Diversification means many things for mutual funds (MFs). They swear by diversification when it comes to investing in the equity and debt markets. But did you know that it’s not just investments that MFs are mandated to diversify across? The capital market regulator, Securities and Exchange Board of India (Sebi), mandates that all MF schemes should have at least 20 investors and no investor should hold more than 25% of the scheme’s corpus. This norm is more popularly known as the 20-25 norm.
Just diversifying across investments is not enough. There’s a reason why MFs needs to diversify across investors, too. This is to ensure that no single investor owns a large pie of the scheme. In case a single investor holds a large portion, it could create havoc if the investor suddenly decides to withdraw. The MF would need to sell its most liquid assets—typically they would also be among the best scrips in the portfolio—to generate enough cash to pay the large investor. Existing investors stand to lose if the fund has to sell its best assets at throwaway prices to generate emergency cash.
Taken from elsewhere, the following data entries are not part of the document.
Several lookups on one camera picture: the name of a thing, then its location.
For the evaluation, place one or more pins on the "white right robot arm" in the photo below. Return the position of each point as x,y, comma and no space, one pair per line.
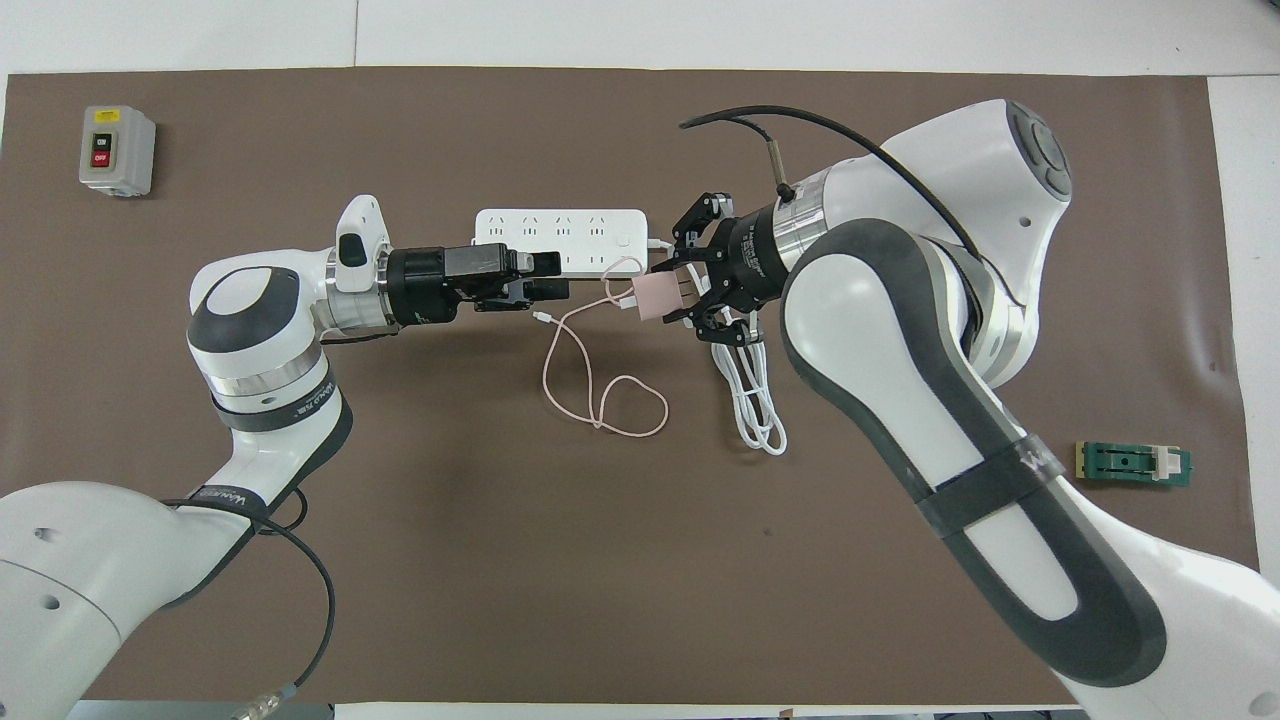
900,330

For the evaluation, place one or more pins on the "pink charger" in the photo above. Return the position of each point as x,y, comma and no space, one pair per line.
655,297

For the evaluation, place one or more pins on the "green knife switch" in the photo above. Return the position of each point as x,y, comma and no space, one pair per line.
1125,463

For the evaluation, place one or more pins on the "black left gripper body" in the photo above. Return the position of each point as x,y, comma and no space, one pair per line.
440,285

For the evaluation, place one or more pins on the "brown table mat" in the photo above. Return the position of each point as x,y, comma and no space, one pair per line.
600,560

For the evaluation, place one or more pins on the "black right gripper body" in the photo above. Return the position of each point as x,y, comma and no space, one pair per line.
755,260

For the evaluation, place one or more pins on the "grey on-off switch box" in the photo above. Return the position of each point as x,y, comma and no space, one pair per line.
130,150

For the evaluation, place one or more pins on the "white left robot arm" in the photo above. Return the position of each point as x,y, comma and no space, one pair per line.
260,340

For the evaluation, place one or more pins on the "white power strip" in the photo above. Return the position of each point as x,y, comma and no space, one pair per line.
560,230

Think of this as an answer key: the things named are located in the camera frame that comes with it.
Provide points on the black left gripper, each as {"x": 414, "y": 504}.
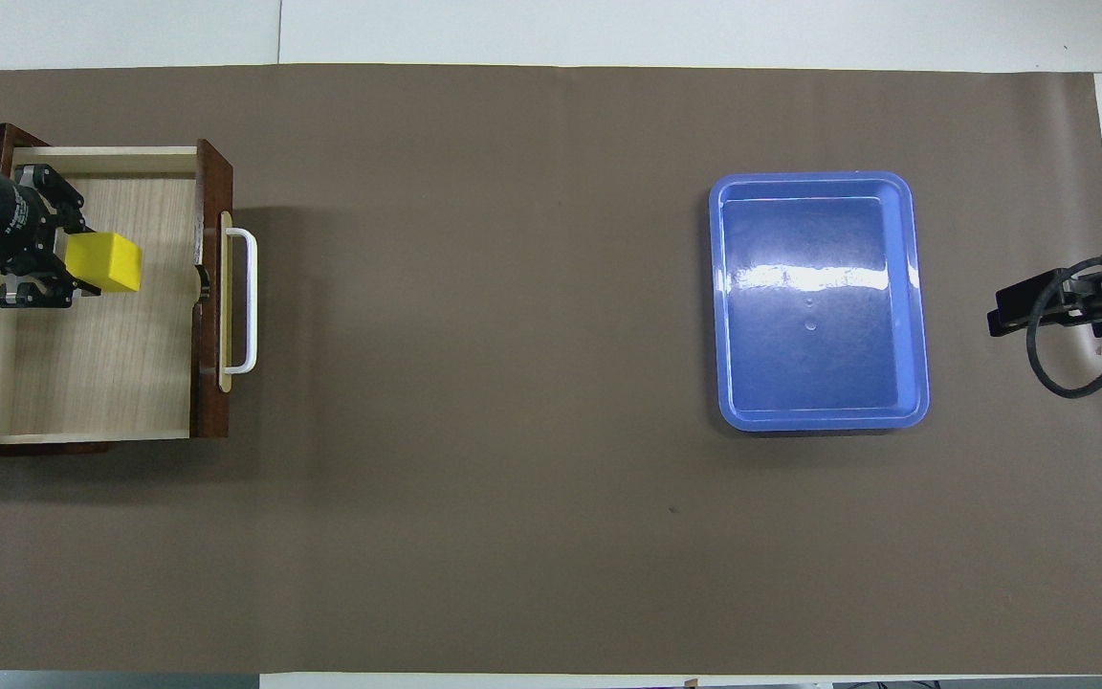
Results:
{"x": 15, "y": 230}

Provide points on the yellow cube block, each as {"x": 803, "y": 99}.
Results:
{"x": 103, "y": 261}

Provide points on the wooden drawer with dark front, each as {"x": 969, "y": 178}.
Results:
{"x": 101, "y": 373}

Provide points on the blue plastic tray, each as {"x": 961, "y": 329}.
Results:
{"x": 781, "y": 383}

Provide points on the brown table mat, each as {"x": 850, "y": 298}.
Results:
{"x": 513, "y": 383}
As per Sebi’s mandate, all fund houses are mandated to publish details of single large investors as part of their half-yearly scheme disclosures. Earlier, you could find instances of schemes having large single investors, typically one or two, holding large chunks to the extent of 70-90% of a single scheme. In a circular that Sebi issued in December 2003, it imposed the 20-25 norm. A new fund offer is given a three-month leeway to comply with this norm, failing which it must redeem the money to its existing investors and the scheme is to be wound up.
In 2005, Sebi modified its stance and reiterated that the 20-25 norm has to be implemented on a portfolio level. This means that if a single, say, liquid fund has two dividend and growth options but has a common portfolio, then the corpus of the entire scheme would be accounted for to figure out any single investor holding. Earlier, both dividend and the growth individually had to comply with the 20-25 norm. Also, the earlier norm made it mandatory for schemes to be wound up if the 20-25 norm was flouted. In 2005, this changed—it became mandatory for MFs to either accept fresh money to bring the share of the large investor down or redeem the excess amount to large investors. MFs are mandated to monitor this every quarter.